Opinião
Cacos de novos ricos
| RONALD MENDONÇA * O exemplo vem do Norte. Sarah Palin, a candidata republicana à vice-presidência dos Estados Unidos teria desfrutado de vantagens financeiras incompatíveis com as expectativas locais. Sem saber qual o desdobramento político dessas descobertas, no momento, o que chama mesmo a atenção é o valor da bocanhada da evangélica Sarah: merreca em torno de 150 mil reais. Enquanto isso, na província, estourou a bomba de que ex-governadores (titular e vice) e um deputado federal, dentre outros, tiveram os bens bloqueados.

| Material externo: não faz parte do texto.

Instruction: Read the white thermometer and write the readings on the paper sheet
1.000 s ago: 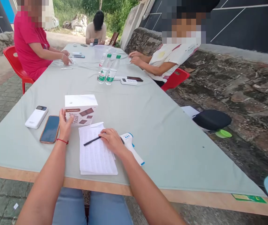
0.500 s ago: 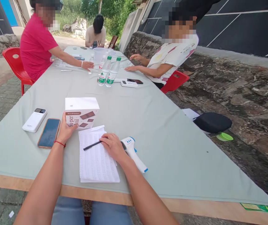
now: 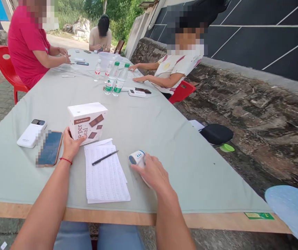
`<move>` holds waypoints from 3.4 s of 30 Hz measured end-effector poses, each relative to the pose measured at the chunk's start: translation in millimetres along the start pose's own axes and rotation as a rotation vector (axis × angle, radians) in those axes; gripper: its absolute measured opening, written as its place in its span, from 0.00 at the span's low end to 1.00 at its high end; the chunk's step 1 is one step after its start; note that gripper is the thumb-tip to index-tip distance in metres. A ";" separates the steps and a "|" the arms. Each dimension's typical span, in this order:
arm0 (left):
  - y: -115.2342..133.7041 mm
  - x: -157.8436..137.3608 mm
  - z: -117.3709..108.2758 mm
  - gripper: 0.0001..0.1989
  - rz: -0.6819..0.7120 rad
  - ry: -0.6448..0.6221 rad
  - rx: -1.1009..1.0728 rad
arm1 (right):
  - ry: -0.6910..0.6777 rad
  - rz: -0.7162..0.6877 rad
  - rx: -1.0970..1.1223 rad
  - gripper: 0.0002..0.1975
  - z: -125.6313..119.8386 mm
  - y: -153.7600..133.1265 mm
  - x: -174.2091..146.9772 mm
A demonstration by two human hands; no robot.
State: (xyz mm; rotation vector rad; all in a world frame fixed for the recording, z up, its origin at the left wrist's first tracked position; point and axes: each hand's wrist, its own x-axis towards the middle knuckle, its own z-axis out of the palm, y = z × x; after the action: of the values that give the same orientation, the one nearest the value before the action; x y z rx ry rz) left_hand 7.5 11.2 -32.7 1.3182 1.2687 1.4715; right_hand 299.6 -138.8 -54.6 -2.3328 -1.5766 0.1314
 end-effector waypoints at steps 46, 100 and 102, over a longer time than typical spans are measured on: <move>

Protagonistas de um rombo de 70 milhões em apenas uma secretaria do Estado, a grana destinava-se a financiar a merenda escolar. O fato ? que não chega a surpreender, muito menos a decepcionar ?, por envolver figuras eloquentes da nossa política tem várias leituras. Uma delas, a mais ingênua, é cunhar a ação com o eufêmico ?irresponsável descompromisso? dos acusados, que não só jogam no lixo da história as próprias biografias como interrompem escalas de vôos mais ousados. Dado relevante, o período em que as libações com a merenda teriam sido cometidas coincide com as orgias na Assembléia Legislativa, sombria fase da Casa de Tavares Bastos em que os cofres públicos foram saqueados em qualquer coisa próxima de trezentos milhões. Ou seja, foi uma época de geral libertinagem para os que gravitavam no poder. Não precisa ter PhD em finanças públicas. Basta comparar os estragos que dona Sarah fez nos EUA com os de Alagoas para se concluir qual a economia mais pungente. Daí a idéia de acabar de vez com esse torturante complexo de que nosso Estado é pobre e inviável. Na realidade, afligi-nos a ciclotimia. Por exemplo, o tomógrafo da UE de Arapiraca está parado há dois meses. Diz-se que calote de 40 mil na empresa que dá manutenção ao aparelho espanta a atual revisão. É irônico que, numa terra onde há indícios de desvios que beiram um bilhão de reais, um simples remendo num velho tomógrafo esbarre em causa tão prosaica. Nossa bipolaridade fica clara com a indigesta classificação da Uncisal no ranking das universidades brasileiras. Com efeito, sonho e esperança dos jovens estudantes alagoanos, a Uncisal agoniza no fundo do poço. É a pior entre as piores. Por falar em ansiedade, sussurra-se em altas vozes que mentes e corações vão bater descompassados quando se destamparem as antigas caixas-pretas de outras secretarias. Vaticina-se que cacos de novos ricos voarão pra tudo que é lado. (*) É médico e professor da Ufal.